**What you are asked to do:** Every line of the data is to be transcribed without error.

**Dataset excerpt:**

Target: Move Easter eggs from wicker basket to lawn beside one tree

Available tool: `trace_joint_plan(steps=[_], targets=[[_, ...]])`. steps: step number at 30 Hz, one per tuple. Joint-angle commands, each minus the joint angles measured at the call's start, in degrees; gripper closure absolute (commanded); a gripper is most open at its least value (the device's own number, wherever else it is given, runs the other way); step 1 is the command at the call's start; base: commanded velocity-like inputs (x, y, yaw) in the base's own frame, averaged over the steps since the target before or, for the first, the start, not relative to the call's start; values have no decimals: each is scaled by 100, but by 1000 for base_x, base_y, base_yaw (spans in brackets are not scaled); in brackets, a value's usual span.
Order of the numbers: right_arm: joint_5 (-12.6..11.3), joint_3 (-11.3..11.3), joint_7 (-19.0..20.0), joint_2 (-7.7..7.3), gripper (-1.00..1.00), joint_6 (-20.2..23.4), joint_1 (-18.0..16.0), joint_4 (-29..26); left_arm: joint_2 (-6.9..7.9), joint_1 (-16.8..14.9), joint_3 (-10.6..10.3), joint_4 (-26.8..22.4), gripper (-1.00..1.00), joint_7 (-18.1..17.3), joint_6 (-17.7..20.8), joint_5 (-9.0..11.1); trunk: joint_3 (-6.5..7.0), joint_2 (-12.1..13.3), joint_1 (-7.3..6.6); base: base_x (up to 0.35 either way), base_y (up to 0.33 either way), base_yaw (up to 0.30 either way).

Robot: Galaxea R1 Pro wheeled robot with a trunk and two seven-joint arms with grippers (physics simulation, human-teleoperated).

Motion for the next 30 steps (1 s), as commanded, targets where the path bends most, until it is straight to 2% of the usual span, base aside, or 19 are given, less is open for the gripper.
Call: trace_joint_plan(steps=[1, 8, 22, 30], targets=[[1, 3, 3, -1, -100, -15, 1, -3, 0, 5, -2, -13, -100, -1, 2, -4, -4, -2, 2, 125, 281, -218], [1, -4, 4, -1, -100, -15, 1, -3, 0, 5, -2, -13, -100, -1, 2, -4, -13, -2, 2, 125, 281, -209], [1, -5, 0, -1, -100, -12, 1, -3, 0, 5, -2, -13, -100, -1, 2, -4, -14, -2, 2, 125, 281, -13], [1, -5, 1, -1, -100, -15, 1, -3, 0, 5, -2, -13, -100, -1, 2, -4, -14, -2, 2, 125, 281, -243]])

**Expected answer:**
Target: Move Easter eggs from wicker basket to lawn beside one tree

Available tool: `trace_joint_plan(steps=[_], targets=[[_, ...]])`. steps: step number at 30 Hz, one per tuple. Joint-angle commands, each minus the joint angles measured at the call's start, in degrees; gripper closure absolute (commanded); a gripper is most open at its least value (the device's own number, wherever else it is given, runs the other way); step 1 is the command at the call's start; base: commanded velocity-like inputs (x, y, yaw) in the base's own frame, averaged over the steps since the target before or, for the first, the start, not relative to the call's start; values have no decimals: each is scaled by 100, but by 1000 for base_x, base_y, base_yaw (spans in brackets are not scaled); in brackets, a value's usual span.
Order of the numbers: right_arm: joint_5 (-12.6..11.3), joint_3 (-11.3..11.3), joint_7 (-19.0..20.0), joint_2 (-7.7..7.3), gripper (-1.00..1.00), joint_6 (-20.2..23.4), joint_1 (-18.0..16.0), joint_4 (-29..26); left_arm: joint_2 (-6.9..7.9), joint_1 (-16.8..14.9), joint_3 (-10.6..10.3), joint_4 (-26.8..22.4), gripper (-1.00..1.00), joint_7 (-18.1..17.3), joint_6 (-17.7..20.8), joint_5 (-9.0..11.1); trunk: joint_3 (-6.5..7.0), joint_2 (-12.1..13.3), joint_1 (-7.3..6.6); base: base_x (up to 0.35 either way), base_y (up to 0.33 either way), base_yaw (up to 0.30 either way).

Robot: Galaxea R1 Pro wheeled robot with a trunk and two seven-joint arms with grippers (physics simulation, human-teleoperated).

Motion for the next 30 steps (1 s), as commanded, targets where the path bends most, until it is straight to 2% of the usual span, base aside, or 19 are given, less is open for the gripper.
Call: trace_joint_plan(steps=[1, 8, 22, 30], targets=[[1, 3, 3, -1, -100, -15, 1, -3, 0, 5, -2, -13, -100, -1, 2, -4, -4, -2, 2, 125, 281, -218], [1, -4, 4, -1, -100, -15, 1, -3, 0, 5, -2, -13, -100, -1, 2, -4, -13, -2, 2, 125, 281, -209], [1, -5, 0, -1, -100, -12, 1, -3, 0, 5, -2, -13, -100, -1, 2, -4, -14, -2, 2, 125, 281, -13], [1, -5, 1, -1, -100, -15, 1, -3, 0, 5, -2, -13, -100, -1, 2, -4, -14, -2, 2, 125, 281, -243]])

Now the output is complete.